🤖 AI Summary
Existing risk-controlling prediction sets struggle to characterize tail behavior under high-risk scenarios, falling short of the stringent reliability requirements in safety-critical applications such as medical image segmentation. This work proposes OCE-RCPS, a novel framework that, for the first time, integrates optimized certainty equivalent (OCE) risk measures—such as Conditional Value-at-Risk (CVaR) and entropic risk—into prediction set construction. By combining upper confidence bound strategies with probabilistic constraint optimization, OCE-RCPS provides high-probability worst-case guarantees under user-specified risk tolerance levels. Theoretical analysis and empirical evaluations demonstrate that OCE-RCPS consistently achieves the target coverage across diverse risk measures and reliability configurations, significantly outperforming existing approaches like OCE-CRC, which lack valid probabilistic guarantees.
📝 Abstract
In safety-critical applications such as medical image segmentation, prediction systems must provide reliability guarantees that extend beyond conventional expected loss control.
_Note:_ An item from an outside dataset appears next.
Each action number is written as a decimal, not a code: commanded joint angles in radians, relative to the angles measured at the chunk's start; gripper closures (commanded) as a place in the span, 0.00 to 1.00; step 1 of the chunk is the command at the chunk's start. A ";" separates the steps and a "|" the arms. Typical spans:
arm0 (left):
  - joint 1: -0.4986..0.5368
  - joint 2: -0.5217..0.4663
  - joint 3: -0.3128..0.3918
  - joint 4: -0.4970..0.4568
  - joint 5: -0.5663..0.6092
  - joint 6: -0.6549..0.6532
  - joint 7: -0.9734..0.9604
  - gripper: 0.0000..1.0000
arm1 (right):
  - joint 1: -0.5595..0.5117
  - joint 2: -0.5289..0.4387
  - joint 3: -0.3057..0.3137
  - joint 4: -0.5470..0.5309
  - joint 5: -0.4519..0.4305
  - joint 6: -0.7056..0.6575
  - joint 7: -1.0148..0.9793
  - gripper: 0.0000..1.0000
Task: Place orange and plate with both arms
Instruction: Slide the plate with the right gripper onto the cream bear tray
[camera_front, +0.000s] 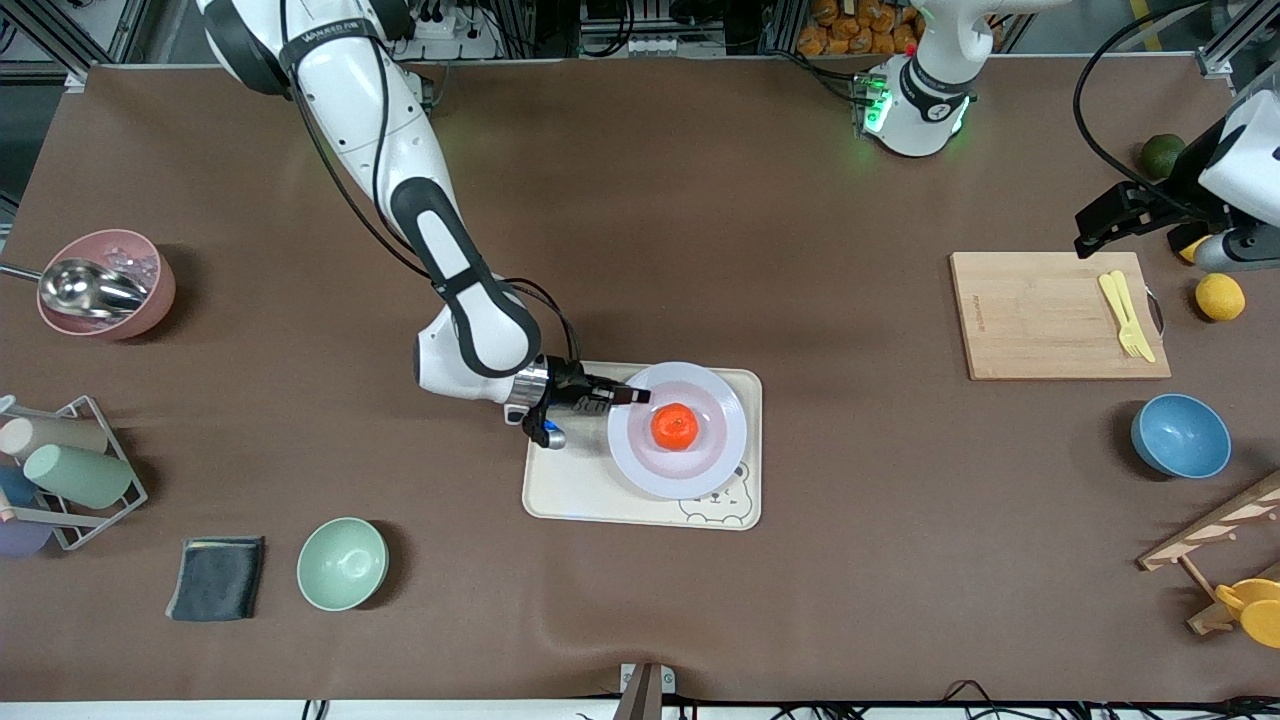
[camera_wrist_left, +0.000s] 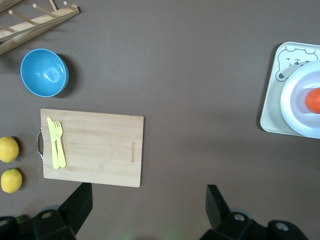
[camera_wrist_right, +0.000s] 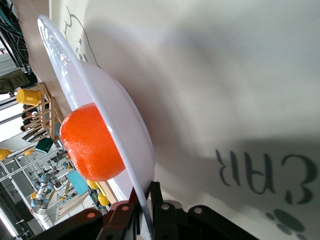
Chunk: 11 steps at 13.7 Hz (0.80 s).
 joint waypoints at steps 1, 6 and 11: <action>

While risk-controlling prediction sets (RCPS) offer probabilistic guarantees on the expected risk, they fail to capture tail behavior and worst-case scenarios that are crucial in high-stakes settings. This paper introduces optimized certainty equivalent RCPS (OCE-RCPS), a novel framework that provides high-probability guarantees on general optimized certainty equivalent (OCE) risk measures, including conditional value-at-risk (CVaR) and entropic risk. OCE-RCPS leverages upper confidence bounds to identify prediction set parameters that satisfy user-specified risk tolerance levels with provable reliability. We establish theoretical guarantees showing that OCE-RCPS satisfies the desired probabilistic constraint for loss functions such as miscoverage and false negative rate. Experiments on image segmentation demonstrate that OCE-RCPS consistently meets target satisfaction rates across various risk measures and reliability configurations, while OCE-CRC fails to provide probabilistic guarantees.